### What is being asked
Write out the records below exactly as they appear, skipping each picture.

(Data extracted from a collection)
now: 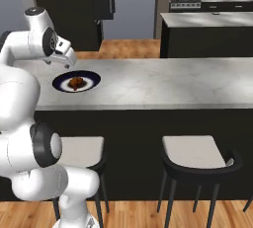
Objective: Take the chicken drumstick from the fridge and place it on the digital scale on the counter by the fridge. Wait a few seconds for a reading, then move it to the plate on the dining counter.
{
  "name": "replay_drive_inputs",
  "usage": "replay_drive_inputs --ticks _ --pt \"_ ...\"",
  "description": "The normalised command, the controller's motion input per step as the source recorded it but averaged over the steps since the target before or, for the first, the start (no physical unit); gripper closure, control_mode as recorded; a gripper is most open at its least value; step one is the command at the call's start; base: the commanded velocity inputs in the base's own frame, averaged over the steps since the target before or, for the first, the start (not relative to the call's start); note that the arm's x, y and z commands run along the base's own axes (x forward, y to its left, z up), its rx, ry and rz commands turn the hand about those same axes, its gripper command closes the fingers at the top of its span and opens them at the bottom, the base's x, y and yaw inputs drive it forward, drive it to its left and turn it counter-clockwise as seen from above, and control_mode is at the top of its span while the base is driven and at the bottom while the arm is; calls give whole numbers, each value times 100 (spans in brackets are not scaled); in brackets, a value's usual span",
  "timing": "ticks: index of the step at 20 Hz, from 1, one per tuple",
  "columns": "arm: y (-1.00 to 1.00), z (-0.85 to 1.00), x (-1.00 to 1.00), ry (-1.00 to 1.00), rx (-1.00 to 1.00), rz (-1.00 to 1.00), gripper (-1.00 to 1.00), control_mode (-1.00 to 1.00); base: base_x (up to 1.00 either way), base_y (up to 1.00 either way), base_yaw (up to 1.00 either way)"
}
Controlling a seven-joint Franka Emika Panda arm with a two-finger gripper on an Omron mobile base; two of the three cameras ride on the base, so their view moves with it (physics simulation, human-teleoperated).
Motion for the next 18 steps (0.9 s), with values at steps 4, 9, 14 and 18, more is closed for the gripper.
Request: replay_drive_inputs --ticks 4,9,14,18 --pt "-18 65 -100 -5 0 0 -100 -100 0 0 0" --pt "-31 18 -100 -1 0 2 -100 -100 0 0 0" --pt "-35 -1 -100 -5 -1 0 -100 -100 0 0 0" --pt "-32 -15 -100 -5 0 0 -100 -100 0 0 0"
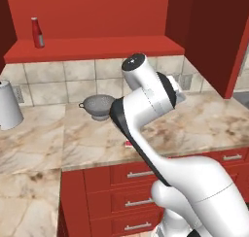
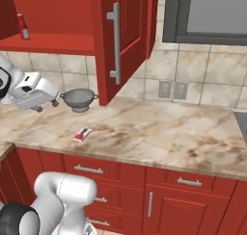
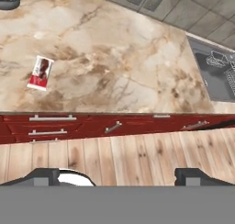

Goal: Pick the honey bottle and bar from the counter and place them in the cabinets closest to them.

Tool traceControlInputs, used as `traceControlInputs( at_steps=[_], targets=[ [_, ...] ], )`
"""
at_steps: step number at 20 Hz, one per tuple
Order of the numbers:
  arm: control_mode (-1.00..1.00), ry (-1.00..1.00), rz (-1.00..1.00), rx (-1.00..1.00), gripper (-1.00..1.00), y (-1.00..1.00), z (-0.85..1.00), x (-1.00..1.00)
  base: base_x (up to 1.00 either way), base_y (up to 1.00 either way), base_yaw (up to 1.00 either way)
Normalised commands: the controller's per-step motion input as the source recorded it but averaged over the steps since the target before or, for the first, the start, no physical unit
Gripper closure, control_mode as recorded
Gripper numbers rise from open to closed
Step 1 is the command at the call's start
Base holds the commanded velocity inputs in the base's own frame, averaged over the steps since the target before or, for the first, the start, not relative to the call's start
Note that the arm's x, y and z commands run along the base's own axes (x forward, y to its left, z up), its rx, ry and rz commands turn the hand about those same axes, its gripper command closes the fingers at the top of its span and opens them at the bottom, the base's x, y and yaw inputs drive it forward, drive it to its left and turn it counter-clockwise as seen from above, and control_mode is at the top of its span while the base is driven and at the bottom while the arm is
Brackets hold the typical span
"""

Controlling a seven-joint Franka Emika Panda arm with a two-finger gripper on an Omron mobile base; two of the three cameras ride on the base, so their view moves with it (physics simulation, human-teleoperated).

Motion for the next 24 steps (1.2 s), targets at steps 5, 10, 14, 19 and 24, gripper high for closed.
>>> traceControlInputs(
  at_steps=[5, 10, 14, 19, 24],
  targets=[
    [1.00, 0.00, 0.00, 0.00, -1.00, 0.00, 0.00, 0.00, 0.56, 0.31, -0.03],
    [1.00, 0.00, 0.00, 0.00, -1.00, 0.00, 0.00, 0.00, 0.55, 0.40, -0.04],
    [1.00, 0.00, 0.00, 0.00, -1.00, 0.00, 0.00, 0.00, 0.51, 0.43, -0.03],
    [-1.00, 0.00, 0.00, -0.01, -1.00, 0.06, 0.00, 0.05, 0.08, 0.08, 0.00],
    [-1.00, 0.00, 0.01, 0.00, -1.00, 0.00, -0.24, -0.03, 0.00, 0.00, 0.00]
  ],
)
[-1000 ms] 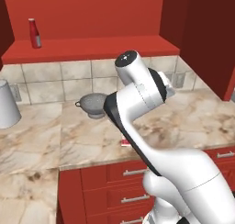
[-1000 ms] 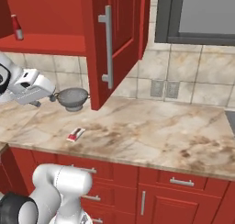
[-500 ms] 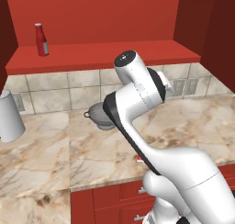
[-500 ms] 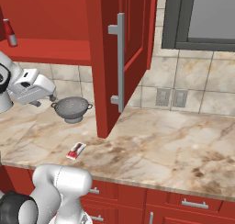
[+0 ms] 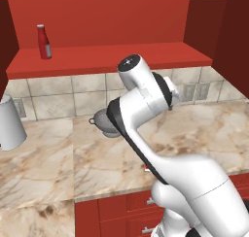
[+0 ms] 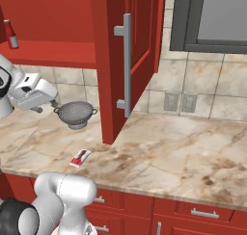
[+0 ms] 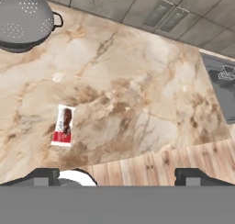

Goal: Pick the honey bottle and bar from the counter and place them in the cabinets closest to them.

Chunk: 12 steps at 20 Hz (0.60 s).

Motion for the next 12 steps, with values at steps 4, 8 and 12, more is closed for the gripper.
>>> traceControlInputs(
  at_steps=[4, 8, 12],
  targets=[
    [-1.00, 0.00, 0.05, 0.00, -1.00, -0.03, -0.88, -0.28, 0.00, 0.00, 0.00],
    [-1.00, 0.00, 0.04, 0.02, -1.00, -0.02, -0.78, -0.15, 0.00, 0.00, 0.00],
    [-1.00, 0.00, 0.03, 0.08, -1.00, -0.03, -0.36, 0.00, 0.00, 0.00, 0.00]
  ],
)
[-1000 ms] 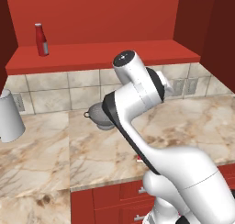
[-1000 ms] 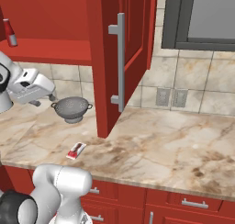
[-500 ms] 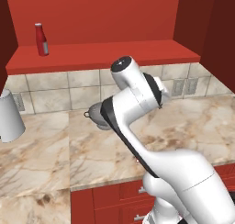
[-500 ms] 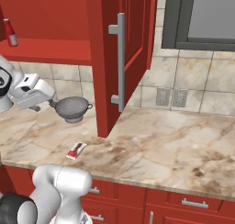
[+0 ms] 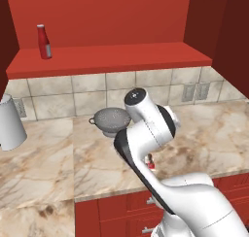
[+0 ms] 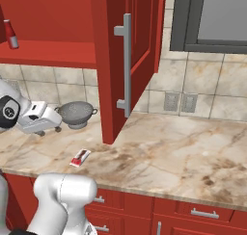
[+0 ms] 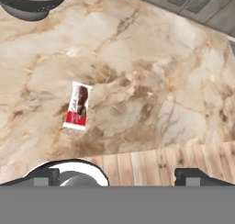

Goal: Pick the honey bottle and bar from the counter and place them in the cabinets closest to them.

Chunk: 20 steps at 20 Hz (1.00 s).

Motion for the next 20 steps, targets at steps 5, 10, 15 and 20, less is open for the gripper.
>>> traceControlInputs(
  at_steps=[5, 10, 15, 20],
  targets=[
    [-1.00, 0.00, 0.02, 0.09, -1.00, -0.09, -0.20, 0.01, 0.00, 0.00, 0.00],
    [-1.00, -0.01, 0.03, 0.14, -1.00, -0.17, -0.15, 0.00, 0.00, 0.00, 0.00],
    [-1.00, -0.01, 0.01, 0.14, -1.00, -0.17, -0.26, 0.00, 0.00, 0.00, 0.00],
    [-1.00, -0.01, 0.00, 0.12, -1.00, -0.13, -0.22, 0.00, 0.00, 0.00, 0.00]
  ],
)
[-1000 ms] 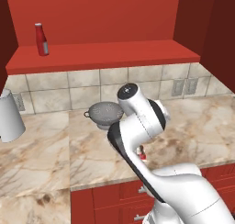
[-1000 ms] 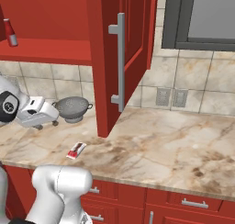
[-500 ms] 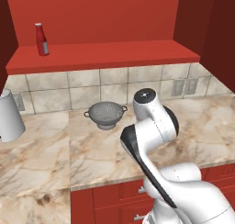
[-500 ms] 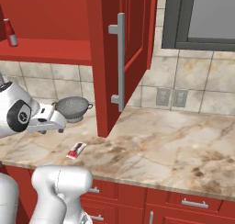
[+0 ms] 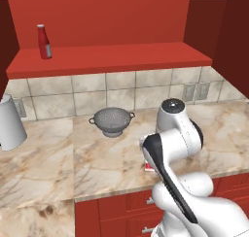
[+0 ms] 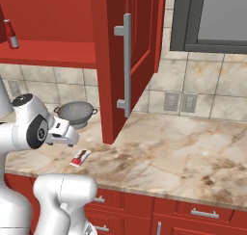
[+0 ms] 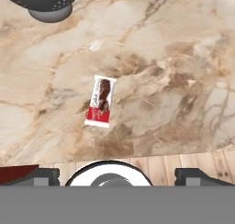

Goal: Pick the honey bottle and bar from the counter and place them in the cabinets closest to them.

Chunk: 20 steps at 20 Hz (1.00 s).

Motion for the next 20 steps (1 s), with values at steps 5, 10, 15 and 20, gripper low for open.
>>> traceControlInputs(
  at_steps=[5, 10, 15, 20],
  targets=[
    [-1.00, 0.00, 0.00, 0.12, -1.00, -0.05, -0.22, 0.00, 0.00, 0.00, 0.00],
    [-1.00, 0.00, 0.00, 0.12, -1.00, -0.01, -0.24, 0.09, 0.00, 0.00, 0.00],
    [-1.00, 0.00, 0.00, 0.10, -1.00, -0.05, -0.28, 0.19, 0.00, 0.00, 0.00],
    [-1.00, 0.00, 0.00, 0.06, -1.00, -0.04, -0.33, 0.24, 0.00, 0.00, 0.00]
  ],
)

### Reply to the exercise
now: 
Objective: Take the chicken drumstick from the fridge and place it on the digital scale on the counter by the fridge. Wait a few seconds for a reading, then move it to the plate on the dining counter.
{
  "name": "replay_drive_inputs",
  "usage": "replay_drive_inputs --ticks _ --pt \"_ ...\"",
  "description": "The normalised command, the controller's motion input per step as the source recorded it but averaged over the steps since the target before or, for the first, the start (no physical unit); gripper closure, control_mode as recorded; a gripper is most open at its least value; step one is the command at the call's start; base: the commanded velocity inputs in the base's own frame, averaged over the steps since the target before or, for the first, the start (not relative to the call's start); note that the arm's x, y and z commands run along the base's own axes (x forward, y to its left, z up), its rx, ry and rz commands turn the hand about those same axes, its gripper command closes the fingers at the top of its span and opens them at the bottom, the base's x, y and yaw inputs drive it forward, drive it to its left and turn it counter-clockwise as seen from above, and control_mode is at the top of its span while the base is driven and at the bottom while the arm is; calls give whole numbers, each value times 100 (spans in brackets are not scaled); in brackets, a value's usual span",
  "timing": "ticks: index of the step at 20 Hz, from 1, one per tuple",
  "columns": "arm: y (-1.00 to 1.00), z (-0.85 to 1.00), x (-1.00 to 1.00), ry (-1.00 to 1.00), rx (-1.00 to 1.00), rz (-1.00 to 1.00), gripper (-1.00 to 1.00), control_mode (-1.00 to 1.00); base: base_x (up to 1.00 either way), base_y (up to 1.00 either way), base_yaw (up to 1.00 either way)"
}
Controlling a seven-joint Franka Emika Panda arm with a two-finger gripper on an Omron mobile base; two of the three cameras ride on the base, so their view moves with it (physics simulation, human-teleoperated).
Motion for the next 18 steps (0.9 s), with values at steps 4, 9, 14 and 18, more is closed for the gripper.
Request: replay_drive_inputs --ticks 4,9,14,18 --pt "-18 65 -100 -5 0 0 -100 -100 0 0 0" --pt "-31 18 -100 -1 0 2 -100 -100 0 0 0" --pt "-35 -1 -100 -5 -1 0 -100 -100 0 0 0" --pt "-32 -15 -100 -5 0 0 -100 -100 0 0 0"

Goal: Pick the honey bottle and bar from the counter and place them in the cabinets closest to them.

Tool traceControlInputs, used as `traceControlInputs( at_steps=[_], targets=[ [_, ...] ], )`
"""
at_steps: step number at 20 Hz, one per tuple
Order of the numbers:
  arm: control_mode (-1.00..1.00), ry (-1.00..1.00), rz (-1.00..1.00), rx (-1.00..1.00), gripper (-1.00..1.00), y (-1.00..1.00), z (-0.85..1.00), x (-1.00..1.00)
  base: base_x (up to 1.00 either way), base_y (up to 1.00 either way), base_yaw (up to 1.00 either way)
Normalised commands: the controller's per-step motion input as the source recorded it but averaged over the steps since the target before or, for the first, the start, no physical unit
Gripper closure, control_mode as recorded
Gripper numbers rise from open to closed
Step 1 is the command at the call's start
Base holds the commanded velocity inputs in the base's own frame, averaged over the steps since the target before or, for the first, the start, not relative to the call's start
Note that the arm's x, y and z commands run along the base's own axes (x forward, y to its left, z up), its rx, ry and rz commands turn the hand about those same axes, its gripper command closes the fingers at the top of its span and opens them at the bottom, the base's x, y and yaw inputs drive it forward, drive it to its left and turn it counter-clockwise as seen from above, and control_mode is at the top of its span while the base is driven and at the bottom while the arm is
Brackets hold the typical span
"""

Controlling a seven-joint Franka Emika Panda arm with a two-finger gripper on an Omron mobile base; two of the three cameras ride on the base, so their view moves with it (physics simulation, human-teleoperated).

Motion for the next 24 steps (1.2 s), targets at steps 5, 10, 14, 19 and 24, gripper high for closed.
>>> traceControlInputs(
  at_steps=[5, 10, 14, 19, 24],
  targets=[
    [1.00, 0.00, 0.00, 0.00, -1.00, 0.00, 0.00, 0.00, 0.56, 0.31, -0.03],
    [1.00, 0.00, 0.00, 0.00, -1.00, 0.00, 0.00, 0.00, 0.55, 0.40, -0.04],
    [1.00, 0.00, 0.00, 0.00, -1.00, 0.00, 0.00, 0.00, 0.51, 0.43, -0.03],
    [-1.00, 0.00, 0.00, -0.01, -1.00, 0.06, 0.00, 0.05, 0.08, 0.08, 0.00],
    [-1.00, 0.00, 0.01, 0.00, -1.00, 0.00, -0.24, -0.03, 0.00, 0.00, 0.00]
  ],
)
[-1000 ms] 
[-1000 ms] 
[-500 ms] 
[-500 ms] 
[+0 ms] 
[+0 ms] 
[+0 ms] 

Goal: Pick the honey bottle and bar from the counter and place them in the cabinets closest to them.

Chunk: 12 steps at 20 Hz (0.60 s).

Motion for the next 12 steps, with values at steps 4, 8 and 12, more is closed for the gripper.
>>> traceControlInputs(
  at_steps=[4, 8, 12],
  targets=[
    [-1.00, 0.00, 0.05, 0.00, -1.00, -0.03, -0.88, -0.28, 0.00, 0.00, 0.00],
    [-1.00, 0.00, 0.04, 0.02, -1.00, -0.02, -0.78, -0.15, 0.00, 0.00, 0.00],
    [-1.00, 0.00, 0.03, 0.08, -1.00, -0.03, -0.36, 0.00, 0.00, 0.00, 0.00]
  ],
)
[-1000 ms] 
[-1000 ms] 
[-500 ms] 
[-500 ms] 
[+0 ms] 
[+0 ms] 
[+0 ms] 

Goal: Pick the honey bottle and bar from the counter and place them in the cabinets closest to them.

Chunk: 20 steps at 20 Hz (1.00 s).

Motion for the next 20 steps, targets at steps 5, 10, 15 and 20, less is open for the gripper.
>>> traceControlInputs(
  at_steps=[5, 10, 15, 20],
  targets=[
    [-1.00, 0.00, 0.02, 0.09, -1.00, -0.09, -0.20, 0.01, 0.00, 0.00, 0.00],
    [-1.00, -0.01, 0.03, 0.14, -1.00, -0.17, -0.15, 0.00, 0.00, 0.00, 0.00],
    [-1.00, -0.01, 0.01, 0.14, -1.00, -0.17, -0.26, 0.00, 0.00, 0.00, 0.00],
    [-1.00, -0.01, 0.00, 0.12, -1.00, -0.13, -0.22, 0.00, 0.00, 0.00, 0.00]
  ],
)
[-1000 ms] 
[-1000 ms] 
[-500 ms] 
[-500 ms] 
[+0 ms] 
[+0 ms] 
[+0 ms] 

Goal: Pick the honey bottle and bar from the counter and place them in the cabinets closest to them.

Chunk: 20 steps at 20 Hz (1.00 s).

Motion for the next 20 steps (1 s), with values at steps 5, 10, 15 and 20, gripper low for open.
>>> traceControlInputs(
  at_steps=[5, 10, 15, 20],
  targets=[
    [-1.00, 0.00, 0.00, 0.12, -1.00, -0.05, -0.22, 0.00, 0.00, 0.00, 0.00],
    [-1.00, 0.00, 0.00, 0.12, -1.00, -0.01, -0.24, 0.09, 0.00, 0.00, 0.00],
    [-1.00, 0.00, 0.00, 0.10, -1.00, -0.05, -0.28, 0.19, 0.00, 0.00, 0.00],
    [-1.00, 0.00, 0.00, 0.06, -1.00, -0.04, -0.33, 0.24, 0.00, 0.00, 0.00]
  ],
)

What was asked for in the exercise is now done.